▸ REQUIREMENT: Because the copy must hold no pictures, return the data below with all of its words intact.

▸ SOURCE MATERIAL:

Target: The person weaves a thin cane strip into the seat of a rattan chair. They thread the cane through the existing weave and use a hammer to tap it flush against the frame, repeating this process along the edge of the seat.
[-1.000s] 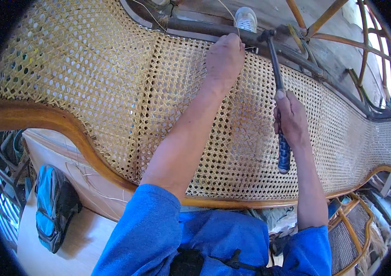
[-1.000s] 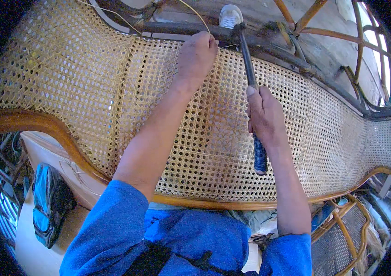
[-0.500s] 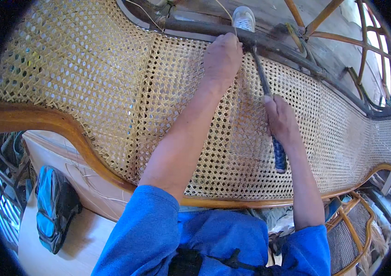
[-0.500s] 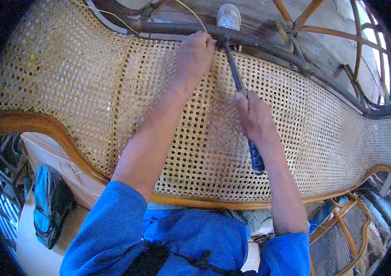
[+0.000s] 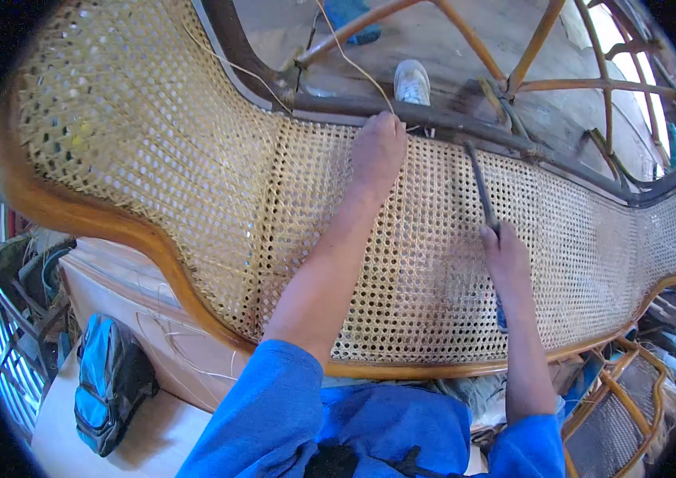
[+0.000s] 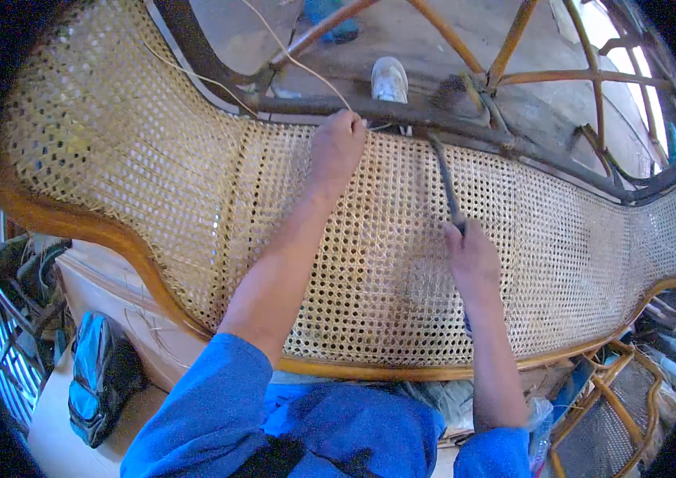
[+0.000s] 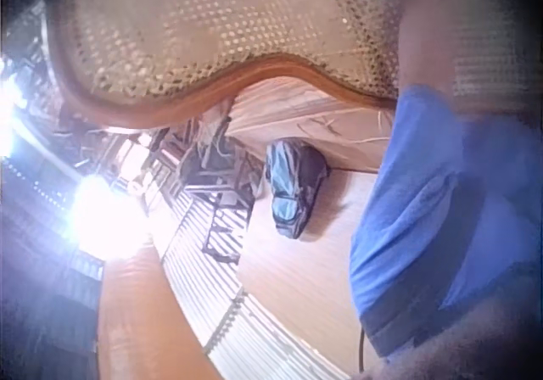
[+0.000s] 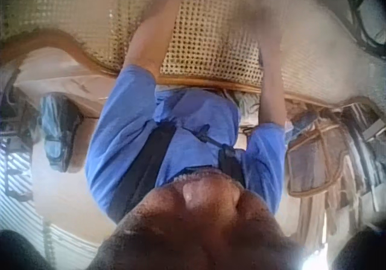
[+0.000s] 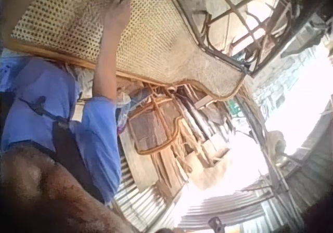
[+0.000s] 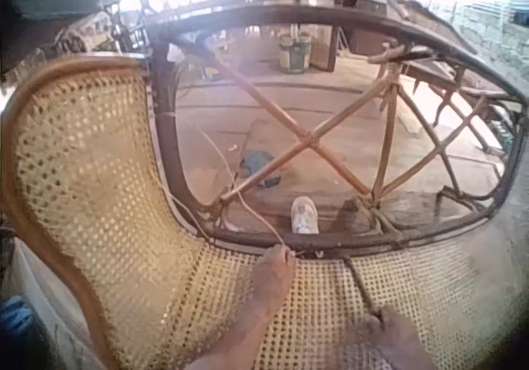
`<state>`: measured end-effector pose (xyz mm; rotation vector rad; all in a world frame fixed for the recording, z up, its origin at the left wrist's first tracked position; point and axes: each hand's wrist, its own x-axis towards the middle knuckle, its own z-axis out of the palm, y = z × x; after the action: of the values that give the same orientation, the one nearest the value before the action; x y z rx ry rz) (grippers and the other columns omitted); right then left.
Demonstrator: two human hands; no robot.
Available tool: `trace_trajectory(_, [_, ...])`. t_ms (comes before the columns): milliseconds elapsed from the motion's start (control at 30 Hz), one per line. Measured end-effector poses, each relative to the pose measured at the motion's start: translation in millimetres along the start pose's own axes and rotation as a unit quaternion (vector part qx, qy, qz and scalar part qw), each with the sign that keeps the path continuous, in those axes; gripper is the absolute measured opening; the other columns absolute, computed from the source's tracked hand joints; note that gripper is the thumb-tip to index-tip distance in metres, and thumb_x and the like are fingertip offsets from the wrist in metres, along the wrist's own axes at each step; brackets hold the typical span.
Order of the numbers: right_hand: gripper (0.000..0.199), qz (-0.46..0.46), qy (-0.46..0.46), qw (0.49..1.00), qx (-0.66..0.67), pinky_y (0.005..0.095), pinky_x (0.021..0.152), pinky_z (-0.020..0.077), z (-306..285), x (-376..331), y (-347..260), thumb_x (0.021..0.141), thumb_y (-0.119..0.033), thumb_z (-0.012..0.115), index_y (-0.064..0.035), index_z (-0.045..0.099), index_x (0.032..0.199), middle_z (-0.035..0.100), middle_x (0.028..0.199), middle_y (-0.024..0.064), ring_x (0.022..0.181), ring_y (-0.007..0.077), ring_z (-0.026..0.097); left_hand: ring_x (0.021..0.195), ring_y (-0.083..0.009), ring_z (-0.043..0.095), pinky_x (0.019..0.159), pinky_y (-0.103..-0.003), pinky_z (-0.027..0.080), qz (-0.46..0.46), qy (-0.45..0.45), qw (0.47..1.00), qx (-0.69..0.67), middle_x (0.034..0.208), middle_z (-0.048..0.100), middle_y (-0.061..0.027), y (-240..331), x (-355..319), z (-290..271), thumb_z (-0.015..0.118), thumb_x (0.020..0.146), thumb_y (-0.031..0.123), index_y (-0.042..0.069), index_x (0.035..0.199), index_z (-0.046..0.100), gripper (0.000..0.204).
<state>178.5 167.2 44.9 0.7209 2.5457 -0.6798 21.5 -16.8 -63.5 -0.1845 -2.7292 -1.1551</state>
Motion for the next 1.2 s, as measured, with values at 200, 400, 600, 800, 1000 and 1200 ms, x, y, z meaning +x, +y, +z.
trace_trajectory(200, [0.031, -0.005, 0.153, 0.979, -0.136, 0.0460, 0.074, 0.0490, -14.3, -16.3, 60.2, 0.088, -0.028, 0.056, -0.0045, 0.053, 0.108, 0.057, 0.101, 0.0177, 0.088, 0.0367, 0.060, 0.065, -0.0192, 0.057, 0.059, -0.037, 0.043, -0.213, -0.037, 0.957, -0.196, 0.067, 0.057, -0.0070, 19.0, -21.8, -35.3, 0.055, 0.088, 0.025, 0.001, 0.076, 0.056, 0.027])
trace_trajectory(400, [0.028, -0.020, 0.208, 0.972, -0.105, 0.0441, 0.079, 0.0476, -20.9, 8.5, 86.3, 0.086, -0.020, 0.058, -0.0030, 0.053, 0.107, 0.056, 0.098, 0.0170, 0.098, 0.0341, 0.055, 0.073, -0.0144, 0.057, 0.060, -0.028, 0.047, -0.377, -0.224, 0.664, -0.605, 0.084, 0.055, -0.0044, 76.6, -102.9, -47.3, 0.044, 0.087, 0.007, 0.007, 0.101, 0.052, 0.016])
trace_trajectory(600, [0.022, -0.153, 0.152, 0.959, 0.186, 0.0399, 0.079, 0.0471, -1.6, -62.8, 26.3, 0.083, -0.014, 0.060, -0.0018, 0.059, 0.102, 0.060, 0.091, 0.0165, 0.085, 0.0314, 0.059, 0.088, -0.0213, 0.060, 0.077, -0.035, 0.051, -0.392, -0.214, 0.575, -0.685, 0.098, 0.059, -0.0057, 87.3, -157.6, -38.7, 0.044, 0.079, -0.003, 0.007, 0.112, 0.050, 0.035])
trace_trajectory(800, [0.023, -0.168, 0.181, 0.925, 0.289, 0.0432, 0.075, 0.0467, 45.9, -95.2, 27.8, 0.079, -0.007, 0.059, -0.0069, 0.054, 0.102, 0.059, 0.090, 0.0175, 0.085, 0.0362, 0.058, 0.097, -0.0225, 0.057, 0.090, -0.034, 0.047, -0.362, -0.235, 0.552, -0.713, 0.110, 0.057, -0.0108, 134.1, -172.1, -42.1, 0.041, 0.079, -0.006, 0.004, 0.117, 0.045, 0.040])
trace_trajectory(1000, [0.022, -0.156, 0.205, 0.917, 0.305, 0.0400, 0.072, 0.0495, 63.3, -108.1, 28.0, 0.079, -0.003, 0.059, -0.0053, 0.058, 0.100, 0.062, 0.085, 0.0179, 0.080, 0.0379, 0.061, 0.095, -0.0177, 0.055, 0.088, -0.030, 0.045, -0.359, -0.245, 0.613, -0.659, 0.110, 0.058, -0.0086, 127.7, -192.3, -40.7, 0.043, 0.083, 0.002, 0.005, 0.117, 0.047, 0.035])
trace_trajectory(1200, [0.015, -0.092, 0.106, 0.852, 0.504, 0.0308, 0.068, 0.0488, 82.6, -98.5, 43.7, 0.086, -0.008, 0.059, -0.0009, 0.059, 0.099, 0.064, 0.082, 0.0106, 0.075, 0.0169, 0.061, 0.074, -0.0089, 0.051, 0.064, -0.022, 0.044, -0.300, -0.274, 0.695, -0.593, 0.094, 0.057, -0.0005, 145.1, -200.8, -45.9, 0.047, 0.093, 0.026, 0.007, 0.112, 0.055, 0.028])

▸ YOUR SOLUTION:
Target: The person weaves a thin cane strip into the seat of a rattan chair. They thread the cane through the existing weave and use a hammer to tap it flush against the frame, repeating this process along the edge of the seat.
[-1.000s] 
[-1.000s] 
[-0.500s] 
[-0.500s] 
[+0.000s] 
[+0.000s] 
[+0.000s] 
[+0.000s] 
[+0.000s] 
[+0.000s] 
`<state>`: measured end-effector pose (xyz mm; rotation vector rad; all in a world frame fixed for the recording, z up, its origin at the left wrist's first tracked position; point and axes: each hand's wrist, its own x-axis towards the middle knuckle, its own z-axis out of the palm, y = z × x; after the action: of the values that give the same orientation, the one nearest the value before the action; x y z rx ry rz) (grippers and the other columns omitted); right then left.
Demonstrator: two human hands; no robot.
Available tool: `trace_trajectory(_, [_, ...])`. t_ms (comes before the columns): milliseconds elapsed from the motion's start (control at 30 Hz), one per line. Measured end-effector poses, each relative to the pose measured at the motion's start: translation in millimetres along the start pose's own axes and rotation as a unit quaternion (vector part qx, qy, qz and scalar part qw), each with the sign that keeps the path continuous, in those axes; gripper is the absolute measured opening; the other columns absolute, computed from the source's tracked hand joints; note that gripper is the thumb-tip to index-tip distance in metres, and thumb_x and the like are fingertip offsets from the wrist in metres, along the wrist's own axes at each step; brackets hold the typical span.
Order of the numbers: right_hand: gripper (0.000..0.199), qz (-0.46..0.46), qy (-0.46..0.46), qw (0.49..1.00), qx (-0.66..0.67), pinky_y (0.005..0.095), pinky_x (0.021..0.152), pinky_z (-0.020..0.077), z (-306..285), x (-376..331), y (-347..260), thumb_x (0.021..0.141), thumb_y (-0.119..0.033), thumb_z (-0.012..0.115), index_y (-0.064..0.035), index_z (-0.045..0.099), index_x (0.032..0.199), middle_z (-0.035..0.100), middle_x (0.028..0.199), middle_y (-0.024..0.064), ring_x (0.022..0.181), ring_y (-0.007..0.077), ring_z (-0.026..0.097); left_hand: ring_x (0.021..0.195), ring_y (-0.083..0.009), ring_z (-0.043..0.095), pinky_x (0.019..0.159), pinky_y (-0.103..-0.003), pinky_z (-0.027..0.080), qz (-0.46..0.46), qy (-0.45..0.45), qw (0.47..1.00), qx (-0.69..0.67), middle_x (0.034..0.208), middle_z (-0.048..0.100), middle_y (-0.061..0.027), y (-240..331), x (-355..319), z (-290..271), thumb_z (-0.015..0.118), thumb_x (0.020..0.146), thumb_y (-0.031..0.123), index_y (-0.042..0.069), index_x (0.035..0.199), index_z (-0.046..0.100), gripper (0.000..0.204).
<state>178.5 167.2 44.9 0.7209 2.5457 -0.6798 21.5 -16.8 -63.5 -0.1845 -2.7292 -1.1551</state>
Motion for the next 1.2 s, as measured, with values at 200, 400, 600, 800, 1000 and 1200 ms, x, y, z meaning +x, +y, +z.
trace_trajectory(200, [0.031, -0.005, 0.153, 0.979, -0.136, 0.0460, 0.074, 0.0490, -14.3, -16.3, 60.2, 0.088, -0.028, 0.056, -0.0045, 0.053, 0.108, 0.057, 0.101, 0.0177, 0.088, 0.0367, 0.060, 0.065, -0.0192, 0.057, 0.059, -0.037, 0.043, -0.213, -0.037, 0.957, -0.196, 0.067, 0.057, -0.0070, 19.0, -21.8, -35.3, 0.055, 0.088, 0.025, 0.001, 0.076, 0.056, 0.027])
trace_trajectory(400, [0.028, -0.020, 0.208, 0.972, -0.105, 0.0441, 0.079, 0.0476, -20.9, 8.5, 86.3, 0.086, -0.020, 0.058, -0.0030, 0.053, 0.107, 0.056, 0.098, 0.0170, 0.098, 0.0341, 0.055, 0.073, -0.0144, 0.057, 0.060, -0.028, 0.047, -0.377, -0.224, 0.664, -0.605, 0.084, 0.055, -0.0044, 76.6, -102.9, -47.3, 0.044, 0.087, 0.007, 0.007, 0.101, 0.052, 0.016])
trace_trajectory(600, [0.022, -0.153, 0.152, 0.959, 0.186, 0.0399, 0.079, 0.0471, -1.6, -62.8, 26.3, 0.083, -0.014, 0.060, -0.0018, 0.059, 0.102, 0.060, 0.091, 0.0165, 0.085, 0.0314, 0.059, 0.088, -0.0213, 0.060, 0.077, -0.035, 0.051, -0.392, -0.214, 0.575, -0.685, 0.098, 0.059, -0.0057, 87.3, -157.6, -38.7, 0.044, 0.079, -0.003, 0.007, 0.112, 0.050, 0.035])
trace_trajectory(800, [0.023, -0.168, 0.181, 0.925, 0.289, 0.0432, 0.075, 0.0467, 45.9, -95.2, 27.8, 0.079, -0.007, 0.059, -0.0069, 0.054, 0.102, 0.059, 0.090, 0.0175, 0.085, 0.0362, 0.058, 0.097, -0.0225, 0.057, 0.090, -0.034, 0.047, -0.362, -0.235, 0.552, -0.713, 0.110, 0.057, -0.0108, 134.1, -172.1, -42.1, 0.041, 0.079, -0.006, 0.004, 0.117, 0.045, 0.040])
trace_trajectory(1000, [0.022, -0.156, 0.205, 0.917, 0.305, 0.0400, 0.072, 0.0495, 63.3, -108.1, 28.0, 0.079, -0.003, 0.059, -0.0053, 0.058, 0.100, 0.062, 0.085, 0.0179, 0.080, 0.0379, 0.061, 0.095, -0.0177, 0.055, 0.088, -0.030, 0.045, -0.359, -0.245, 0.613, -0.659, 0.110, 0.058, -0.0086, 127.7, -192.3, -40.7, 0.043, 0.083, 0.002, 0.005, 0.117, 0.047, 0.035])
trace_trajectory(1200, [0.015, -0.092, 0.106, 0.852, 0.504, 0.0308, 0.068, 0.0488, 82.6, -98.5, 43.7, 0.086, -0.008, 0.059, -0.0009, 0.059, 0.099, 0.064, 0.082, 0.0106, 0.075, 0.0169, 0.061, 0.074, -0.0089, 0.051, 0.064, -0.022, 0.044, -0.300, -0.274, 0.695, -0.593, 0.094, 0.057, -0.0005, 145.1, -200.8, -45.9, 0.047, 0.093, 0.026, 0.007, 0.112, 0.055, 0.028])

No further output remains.